Nuestra época, desde el punto de vista espiritual, es un desierto. Vivimos en una cultura materialista que hace imposible el acercamiento al cristiano y la percepción de sus valores. Cabría, seguro, preguntarse en qué medida ha contribuido a la extensión de esa civilización nuestra manera de vivir el cristianismo como asunto privado, ajeno a la vida.

Resulta paradójico ver, cada domingo, a tantos grupos de jóvenes en la Plaza de San Pedro, por ejemplo, o en los grandes viajes misioneros de los Papas, como por ejemplo los de San Pablo II (ahora recuerdo) y observar cómo hay una especie de “piedra del sepulcro” que a fecha de hoy separa a las nuevas generaciones de la celebración dominical. Y a veces no será porque no se intenta! Pero está claro que necesitamos una profunda reflexión sobre las causas que suponen esta escisión entre miembros de la misma comunidad, que han dejado de encontrar en la Iglesia un lugar de reunión, de celebración y de vida comunitaria.

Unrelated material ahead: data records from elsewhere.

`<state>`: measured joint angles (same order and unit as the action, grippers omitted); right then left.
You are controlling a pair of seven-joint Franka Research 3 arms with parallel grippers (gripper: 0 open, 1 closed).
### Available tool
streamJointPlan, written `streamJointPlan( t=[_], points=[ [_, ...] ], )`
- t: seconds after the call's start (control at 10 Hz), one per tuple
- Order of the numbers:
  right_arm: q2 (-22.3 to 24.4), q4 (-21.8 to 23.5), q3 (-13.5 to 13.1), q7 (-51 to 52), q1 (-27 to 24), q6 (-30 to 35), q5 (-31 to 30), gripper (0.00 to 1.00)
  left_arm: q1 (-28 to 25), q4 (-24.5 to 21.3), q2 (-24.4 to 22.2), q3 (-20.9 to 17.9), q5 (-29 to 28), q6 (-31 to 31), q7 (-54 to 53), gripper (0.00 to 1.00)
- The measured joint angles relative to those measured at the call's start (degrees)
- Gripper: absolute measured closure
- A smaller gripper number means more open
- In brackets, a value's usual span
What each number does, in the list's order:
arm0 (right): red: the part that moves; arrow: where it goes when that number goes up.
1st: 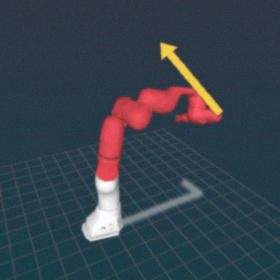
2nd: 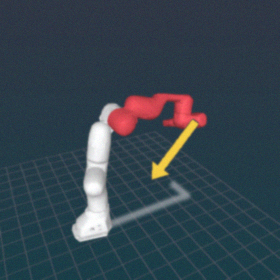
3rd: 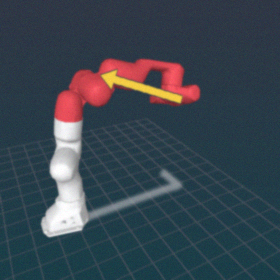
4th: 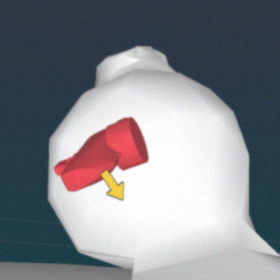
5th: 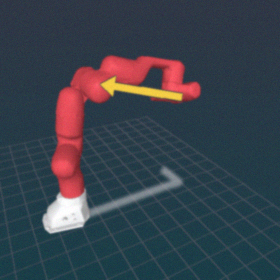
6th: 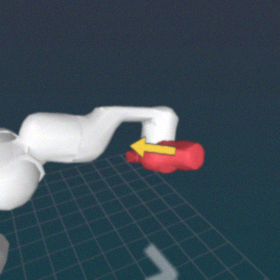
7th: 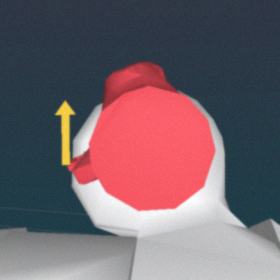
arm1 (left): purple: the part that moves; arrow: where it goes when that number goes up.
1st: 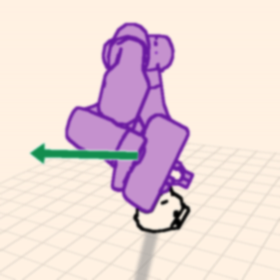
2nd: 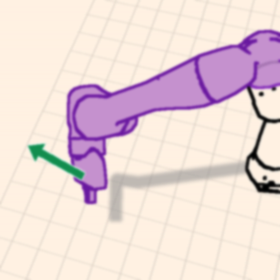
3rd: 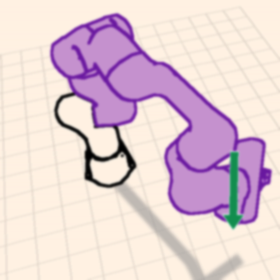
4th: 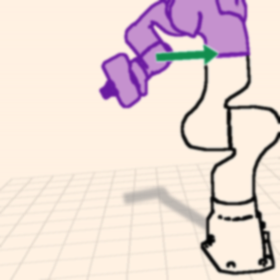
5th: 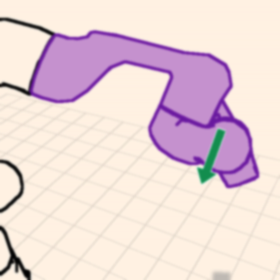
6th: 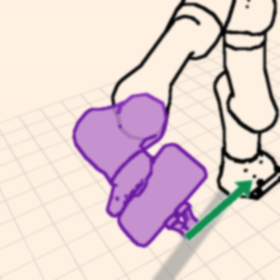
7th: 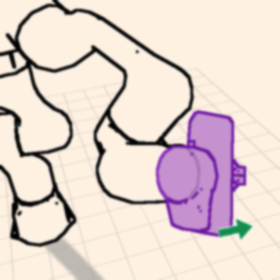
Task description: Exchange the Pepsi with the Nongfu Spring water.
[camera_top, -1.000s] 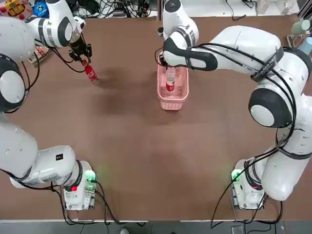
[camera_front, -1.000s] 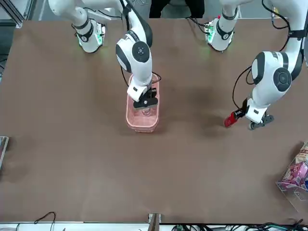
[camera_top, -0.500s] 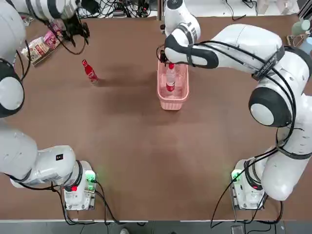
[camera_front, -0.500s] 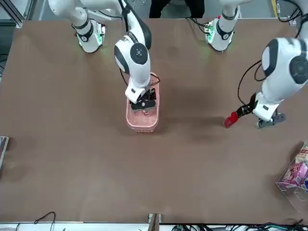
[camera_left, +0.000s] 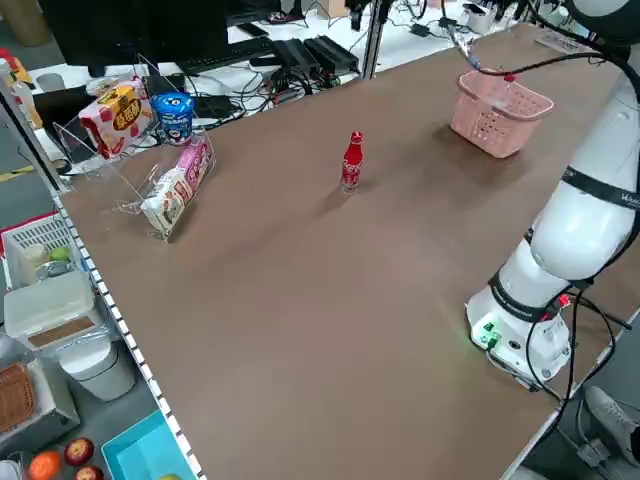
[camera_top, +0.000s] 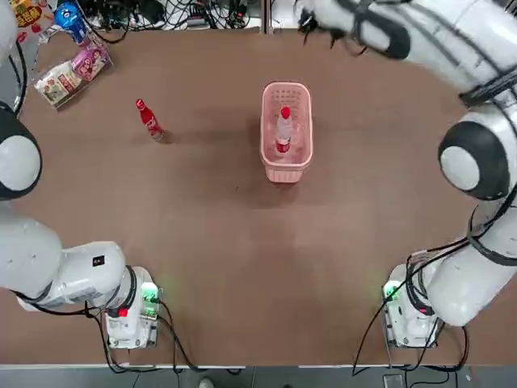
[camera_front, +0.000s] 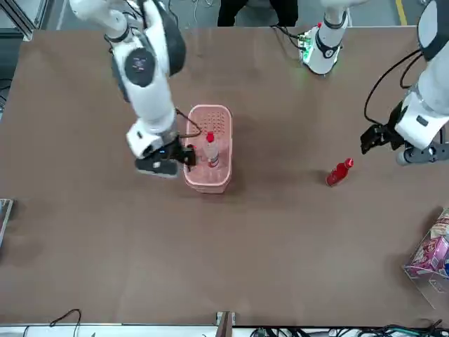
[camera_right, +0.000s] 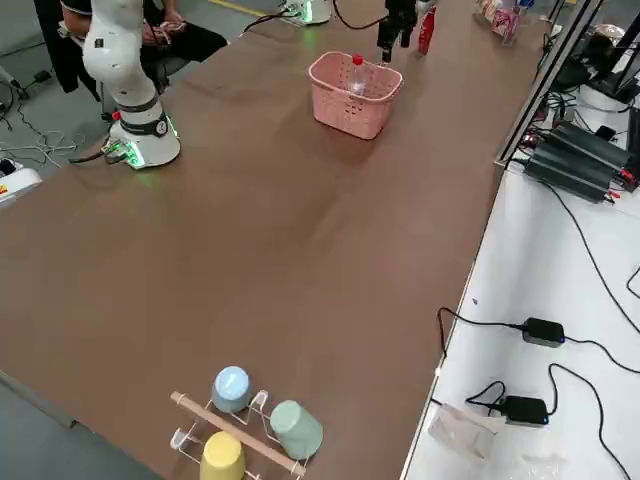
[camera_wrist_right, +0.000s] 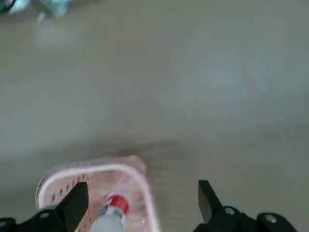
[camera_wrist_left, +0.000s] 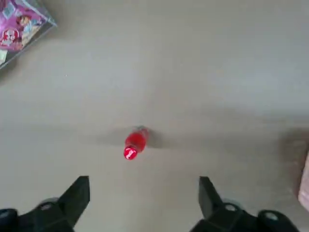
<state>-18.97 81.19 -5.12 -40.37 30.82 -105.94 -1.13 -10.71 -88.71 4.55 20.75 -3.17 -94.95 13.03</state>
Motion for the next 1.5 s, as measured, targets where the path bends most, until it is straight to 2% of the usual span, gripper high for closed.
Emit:
streamJointPlan(
  t=[0.1, 0.4, 0.5, 0.6, 0.8, 0.9, 1.1, 1.3, 1.5],
  points=[
    [0.2, -1.4, 0.0, 3.2, -4.4, 1.5, 0.1, 0.00, 0.9, 1.5, 0.0, 0.1, 0.0, 1.2, 0.0, 0.01],
    [-0.1, -1.5, 0.0, 20.0, -16.3, 1.6, 0.2, 0.00, 5.1, 5.4, 0.1, -0.9, 0.0, 5.9, 0.0, 0.01],
    [-0.1, -1.6, 0.1, 24.8, -20.0, 2.0, 0.2, 0.00, 7.1, 5.7, 0.1, -2.4, 0.0, 7.3, 0.0, 0.00],
    [0.4, -2.1, 0.6, 29.3, -23.9, 3.7, 0.2, 0.00, 9.2, 5.7, 0.1, -4.6, 0.0, 8.2, 0.0, 0.00],
    [3.7, -3.3, 2.8, 36.4, -31.3, 11.5, 0.3, 0.00, 9.6, 6.1, 0.1, -6.2, 0.3, 8.7, 0.0, 0.00],
    [6.4, -3.8, 3.3, 37.2, -32.3, 15.9, 0.4, 0.00, 9.5, 6.3, 0.1, -6.4, 0.9, 8.8, -0.1, 0.00],
    [12.5, -3.9, 4.6, 35.4, -30.7, 20.8, 0.4, 0.00, 9.5, 6.3, 0.1, -6.4, 1.1, 8.8, -0.3, 0.00],
    [15.6, -0.2, 4.9, 34.2, -30.1, 19.5, 0.4, 0.00, 9.5, 6.3, 0.1, -6.4, 1.1, 8.8, -2.1, 0.00],
    [16.5, 3.7, 4.5, 34.2, -30.2, 17.5, 0.4, 0.00, 9.5, 6.4, 0.1, -6.5, 1.1, 8.8, -7.1, 0.00]
  ],
)
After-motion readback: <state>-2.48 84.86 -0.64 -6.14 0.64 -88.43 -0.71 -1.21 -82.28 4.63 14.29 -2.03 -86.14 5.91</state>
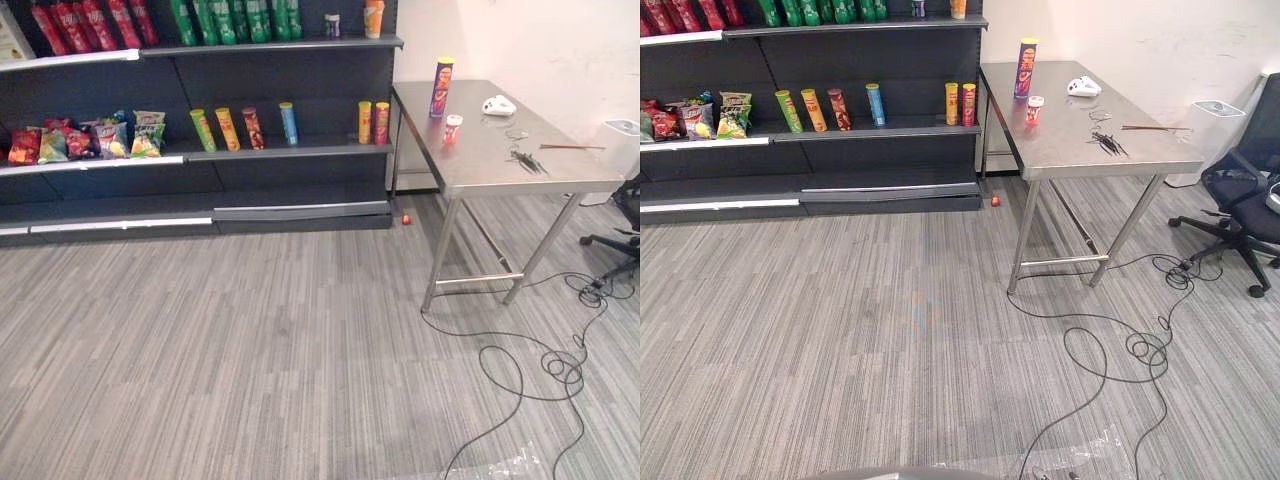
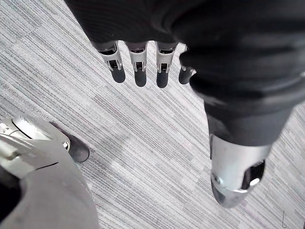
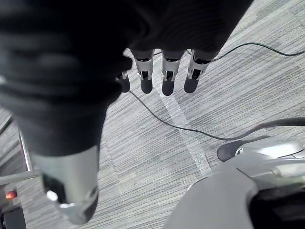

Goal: Put the gum and the chips on the shelf.

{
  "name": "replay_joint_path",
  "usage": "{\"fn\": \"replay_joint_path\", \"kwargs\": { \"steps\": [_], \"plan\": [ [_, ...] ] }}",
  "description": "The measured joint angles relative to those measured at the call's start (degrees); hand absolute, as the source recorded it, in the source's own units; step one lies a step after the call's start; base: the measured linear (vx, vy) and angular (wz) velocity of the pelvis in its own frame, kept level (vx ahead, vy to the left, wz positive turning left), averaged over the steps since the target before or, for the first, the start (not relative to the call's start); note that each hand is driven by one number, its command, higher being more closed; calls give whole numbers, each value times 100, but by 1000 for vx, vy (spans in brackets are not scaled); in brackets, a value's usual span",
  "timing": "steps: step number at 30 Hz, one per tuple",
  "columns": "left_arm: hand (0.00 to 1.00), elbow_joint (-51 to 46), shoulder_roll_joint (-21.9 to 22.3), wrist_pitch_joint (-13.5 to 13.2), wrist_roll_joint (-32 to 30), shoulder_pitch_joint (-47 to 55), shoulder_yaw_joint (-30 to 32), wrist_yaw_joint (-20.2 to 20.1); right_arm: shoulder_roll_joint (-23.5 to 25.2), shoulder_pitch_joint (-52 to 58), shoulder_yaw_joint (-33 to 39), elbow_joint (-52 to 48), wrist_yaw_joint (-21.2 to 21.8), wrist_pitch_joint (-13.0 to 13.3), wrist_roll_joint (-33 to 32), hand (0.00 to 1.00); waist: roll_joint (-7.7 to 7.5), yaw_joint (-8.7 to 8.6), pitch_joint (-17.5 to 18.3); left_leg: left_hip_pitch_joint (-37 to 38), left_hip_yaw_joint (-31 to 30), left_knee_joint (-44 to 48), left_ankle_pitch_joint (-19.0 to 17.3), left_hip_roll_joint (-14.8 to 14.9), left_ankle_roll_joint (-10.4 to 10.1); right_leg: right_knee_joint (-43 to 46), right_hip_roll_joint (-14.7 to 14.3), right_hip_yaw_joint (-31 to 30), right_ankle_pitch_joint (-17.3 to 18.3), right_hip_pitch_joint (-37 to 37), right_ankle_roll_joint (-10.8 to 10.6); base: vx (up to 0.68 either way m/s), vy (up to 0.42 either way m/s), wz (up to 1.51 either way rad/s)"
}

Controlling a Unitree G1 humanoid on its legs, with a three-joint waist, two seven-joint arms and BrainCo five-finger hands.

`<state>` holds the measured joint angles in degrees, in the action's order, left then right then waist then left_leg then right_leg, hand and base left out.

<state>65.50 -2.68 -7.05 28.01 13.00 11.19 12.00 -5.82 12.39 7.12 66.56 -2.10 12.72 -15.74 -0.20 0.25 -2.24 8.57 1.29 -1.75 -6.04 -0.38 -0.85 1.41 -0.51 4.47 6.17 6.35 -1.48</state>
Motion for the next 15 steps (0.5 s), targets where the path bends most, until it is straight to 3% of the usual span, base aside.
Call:
{"fn": "replay_joint_path", "kwargs": {
  "steps": [15],
  "plan": [
    [0, 10, -22, -125, 56, -14, -10, -158, 35, -108, 132, 115, 23, -75, 165, 0, -59, 5, -130, 56, -47, -140, 85, -23, 13, -153, 18, 100, -67, 85, 7, -10, -6, 2]
  ]
}}
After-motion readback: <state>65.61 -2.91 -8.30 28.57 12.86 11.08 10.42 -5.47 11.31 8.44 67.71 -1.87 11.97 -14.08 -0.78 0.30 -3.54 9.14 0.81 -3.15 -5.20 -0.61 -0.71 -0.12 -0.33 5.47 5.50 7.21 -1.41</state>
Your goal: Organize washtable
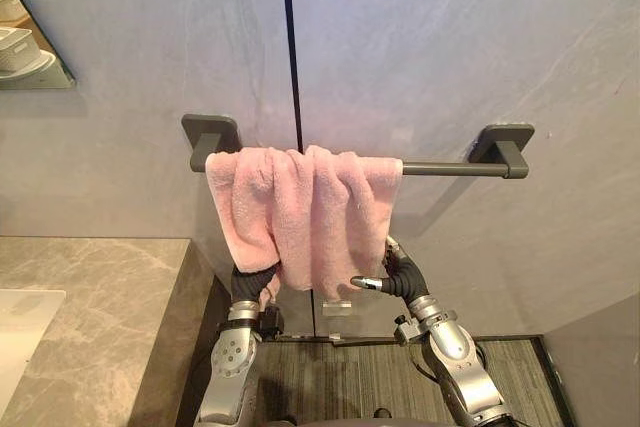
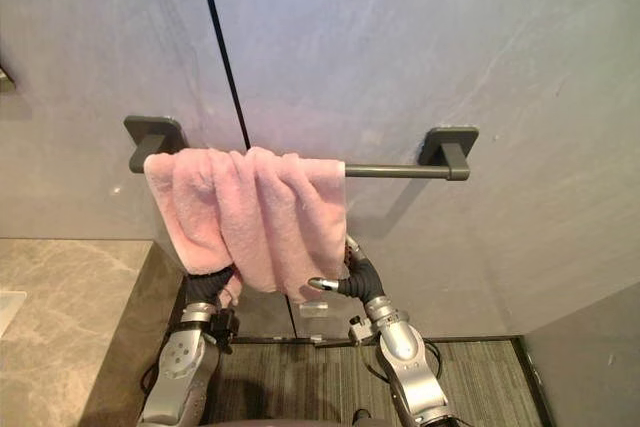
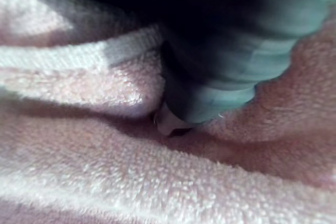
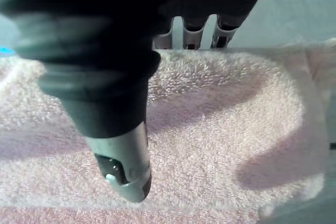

Estamos delante de una realidad que puede masticarse desde las parroquias, a pie de calle, en conversaciones y en los desalientos de aquellos que, aun creyendo en Dios, dejaron de creer en la Iglesia. Ante esta situación los cristianos no tenemos tiempo de lamentarnos sino de repensar la forma de acercar posturas, de construir puentes, de construir vida y de presentar a Cristo, que es el verdadero garante de la transformación del ser humano. Más ilusión, más esperanza, más cohesión, más comprensión… pero sobretodo lo que este mundo necesita es que se establezca un diálogo válido y cercano entre sociedad e Iglesia, entre personas y religión, pues hay que ser conscientes que a pesar de nuestras deficiencias, Cristo, Dios todavía sigue hablando a las personas.

La transmisión de la fe es un arte delicado y difícil que sólo la práctica enseña. En este sentido, la preocupación excesiva nos hace estar tan pendientes de los resultados de la transmisión que podemos olvidarnos de lo esencial, que es ser de verdad cristianos que ponen sus cuidados en las manos de Dios. No nos preocupemos de convertir absolutamente a todos.


Dios no es una palabra que resuma una definición. Es una palabra para la invocación y para orientar una praxis determinada. Encontrarse con Él, hacer experiencia de Él. Nuestra vida cotidiana vivida divinamente es la mejor palabra que disponemos para decir Dios con pleno sentido.